Livre d'artiste s'inscrivant au sein d'un projet chorégraphique explorant la relation corps-objet associée au développement de l'imaginaire et du désir. Une série photographique juxtapose performeurs et objets, créant une somme d'associations contradictoires. Pour l'accompagner, deux textes de Paul B. Preciado : un essai sur la philosophie du geste, et un poème sur la subjectivité sexuelle, réalisé avec l'aide d'une intelligence artificielle.
L'exposition « An Ideal for Living », conçue par Alexandra Bachzetsis pour le Centre culturel suisse, fait partie d'une recherche sur les corps dans le temps, qui abouti aussi à une pièce chorégraphique, Escape Act. L'artiste y explore notamment la relation des corps et des objets, qu'elle considère dans une forme de réversibilité, et associe au processus de construction de l'imaginaire et du désir. Elle s'est inspirée de la culture voguing – et notamment du film documentaire Paris is burning (1991) –, un style de danse urbaine apparue dans les communautés transgenre et gay afro et latino américaines, et caractérisée par les poses-mannequin et autres mouvements codifiés.
Une installation de trois projections vidéo montre deux adolescents, un garçon et une fille à la ressemblance troublante, jouant de situations réelles et chantant. Des socles bas évoquant des petites structures scéniques, côtoient des équipements de salle de gym destinés à l'échauffement du corps. Des objets, d'abord conçus pour protéger d'un danger ou pour optimiser certains exercices physiques, s'avèrent aussi susceptibles d'être utilisés de manière violente ou dangereuse. L'ambivalence de ces objets ainsi révélée renvoie aux ambiguïtés, potentiellement subversives, du langage des corps.
Ce livre d'artiste, édité par le Centre culturel suisse et dont Julia Born réalise le graphisme, accompagne l'exposition. Les photographies de poses des danseurs-performeurs de Escape Act se juxtaposent avec celles d'objets ambivalents, et sont rythmées par des injonctions à effectuer des mouvements. Deux contributions de Paul B. Preciado accentuent encore le trouble : un texte propose une approche philosophique du geste, et un poème, issu d'un cerveau humain et de l'intelligence artificielle, est pensé comme une encyclopédie de la subjectivité sexuelle contemporaine (extrait de Love Is a Drone).

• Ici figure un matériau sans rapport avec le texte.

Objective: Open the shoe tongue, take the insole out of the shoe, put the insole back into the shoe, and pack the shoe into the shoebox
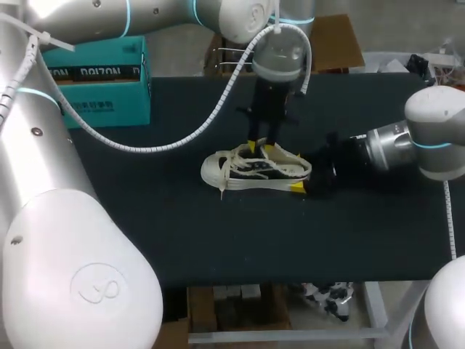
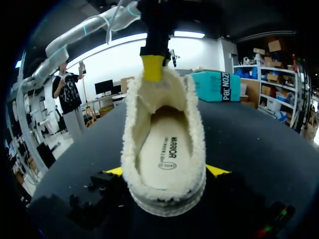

Publié à l'occasion de l'exposition éponyme au Centre culturel Suisse, Paris, du 7 septembre au 9 décembre 2018.
Alexandra Bachzetsis (née en 1974 à Zurich, vit et travaille à Bâle et Zurich) développe un travail aux confins de la danse, de la performance, des arts visuels et du théâtre. Elle met en jeu et en scène le corps, utilisé comme un appareil artistique et critique, un lieu de transformation et d'expérience, un moyen de communication. Elle est passionnée par la culture populaire, qu'elle considère au mieux comme évocatrice et séduisante, au pire comme manipulatrice. Elle y puise des gestes liés à des styles de danse et à des genres musicaux, pour exprimer une émotion.